What is needed =
Starting at the first line of the data and ending at the line with "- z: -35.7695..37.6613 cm", copy each line exactly. Include both of those lines, but no pictures.

Supplied data =
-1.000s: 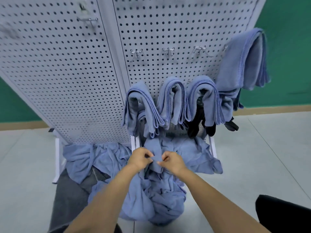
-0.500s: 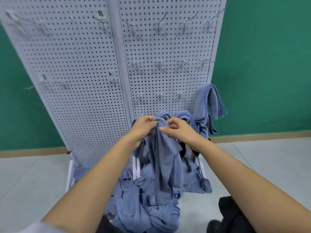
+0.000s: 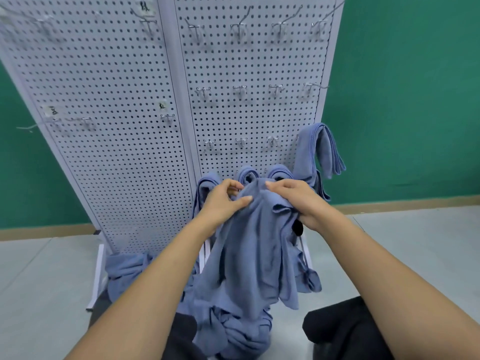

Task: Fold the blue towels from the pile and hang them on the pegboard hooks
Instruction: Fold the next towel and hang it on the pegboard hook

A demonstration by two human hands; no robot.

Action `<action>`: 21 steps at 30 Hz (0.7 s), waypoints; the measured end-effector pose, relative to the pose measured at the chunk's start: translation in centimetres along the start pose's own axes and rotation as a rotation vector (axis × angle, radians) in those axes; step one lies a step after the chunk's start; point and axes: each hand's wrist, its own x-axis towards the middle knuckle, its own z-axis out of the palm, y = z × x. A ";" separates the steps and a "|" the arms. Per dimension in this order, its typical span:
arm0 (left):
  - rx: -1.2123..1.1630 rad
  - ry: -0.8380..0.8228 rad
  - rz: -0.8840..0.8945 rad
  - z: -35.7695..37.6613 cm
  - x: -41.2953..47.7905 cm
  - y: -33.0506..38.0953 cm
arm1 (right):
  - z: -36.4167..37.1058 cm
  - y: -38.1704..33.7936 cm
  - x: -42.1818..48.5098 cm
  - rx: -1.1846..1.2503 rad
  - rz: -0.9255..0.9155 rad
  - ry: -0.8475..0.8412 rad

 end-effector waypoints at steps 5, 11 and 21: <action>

Response below =
-1.000s: 
-0.500s: 
+0.000s: 

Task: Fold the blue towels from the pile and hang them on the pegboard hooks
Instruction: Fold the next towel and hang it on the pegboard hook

A demonstration by two human hands; no robot.

Action `<action>`: 21 steps at 30 Hz (0.7 s), waypoints; the measured end-effector pose, relative to the pose measured at the chunk's start: translation in centimetres along the start pose's own axes and rotation as a rotation vector (axis × angle, radians) in those axes; step one lies a step after the chunk's start; point and axes: each hand's wrist, its own x-axis towards the middle knuckle, its own z-axis out of the palm, y = z × x. A ";" separates the steps and a "|" the arms. Per dimension in this order, its typical span:
arm0 (left):
  - rx: -1.2123..1.1630 rad
  - ry: -0.8380..0.8228 rad
  - rz: -0.8840..0.8945 rad
  - z: -35.7695..37.6613 cm

The exercise requires no further answer.